Dissertation Talk: Building Interactive Query Systems at Scale
Seminar | May 9 | 10-11 a.m. | 465H Soda Hall
Anurag Khandelwal, University of California at Berkeley
Modern cloud data services aim to support increasingly sophisticated queries with interactive response times. These services can be broadly divided into two categories: read-intensive applications such as web services, and write-intensive applications such as real-time monitoring of event streams. In both cases, supporting sophisticated queries interactively and at scale raises significant challenges. As a result, existing systems either compromise on functionality or interactivity when deployed at scale. In this talk, I will present two systems that address these challenges for read-intensive and write-intensive applications, respectively.

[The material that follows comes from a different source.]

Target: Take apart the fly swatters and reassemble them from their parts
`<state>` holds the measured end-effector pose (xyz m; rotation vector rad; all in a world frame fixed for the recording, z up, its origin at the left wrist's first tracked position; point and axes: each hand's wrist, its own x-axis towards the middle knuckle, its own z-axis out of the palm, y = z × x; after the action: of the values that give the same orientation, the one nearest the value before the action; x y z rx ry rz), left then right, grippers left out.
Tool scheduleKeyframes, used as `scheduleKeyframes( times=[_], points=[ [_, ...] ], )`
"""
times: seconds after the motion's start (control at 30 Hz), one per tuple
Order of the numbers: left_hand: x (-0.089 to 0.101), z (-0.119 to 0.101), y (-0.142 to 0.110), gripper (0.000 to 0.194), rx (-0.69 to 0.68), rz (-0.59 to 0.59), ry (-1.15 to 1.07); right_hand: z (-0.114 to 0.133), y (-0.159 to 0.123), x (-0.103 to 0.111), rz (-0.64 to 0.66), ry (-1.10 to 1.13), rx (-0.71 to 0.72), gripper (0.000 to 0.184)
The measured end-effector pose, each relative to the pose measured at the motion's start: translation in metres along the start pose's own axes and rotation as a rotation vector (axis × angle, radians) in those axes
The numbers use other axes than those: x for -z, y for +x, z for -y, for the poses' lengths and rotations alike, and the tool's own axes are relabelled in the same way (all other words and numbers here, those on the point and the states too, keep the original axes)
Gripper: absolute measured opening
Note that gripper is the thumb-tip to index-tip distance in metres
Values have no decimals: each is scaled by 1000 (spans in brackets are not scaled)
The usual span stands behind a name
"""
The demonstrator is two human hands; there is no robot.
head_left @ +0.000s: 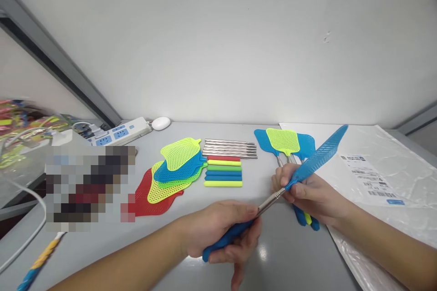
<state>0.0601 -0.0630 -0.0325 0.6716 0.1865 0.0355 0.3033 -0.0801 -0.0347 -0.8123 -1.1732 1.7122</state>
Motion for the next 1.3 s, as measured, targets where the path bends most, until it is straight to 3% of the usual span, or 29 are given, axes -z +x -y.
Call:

First, I will talk about BlowFish, a distributed data store that admits a smooth tradeoff between storage and performance, and is able to dynamically navigate this tradeoff at fine-grained timescales. This unique ability allows BlowFish not only to perform interactive queries on data sizes larger than memory capacity, but also leads to previously unachievable operating points in the system design space. In fact, BlowFish can efficiently handle skew in query workloads, and even dynamically adapt to changes in skew. I will then talk about Confluo, a system for real-time monitoring and diagnosis of high throughput data streams. Confluo exploits workload characteristics to design a new data structure Atomic MultiLog that supports efficiently updating a collection of lock-free concurrent logs as a single atomic operation, while supporting rich online and offline queries for monitoring and diagnosis. Confluo also supports a wide range of real-time streaming applications, ranging from network monitoring and diagnosis to distributed messaging and time-series databases.
Both BlowFish and Confluo are open sourced. While BlowFish already being used in production, Confluo is in early stages of adoption.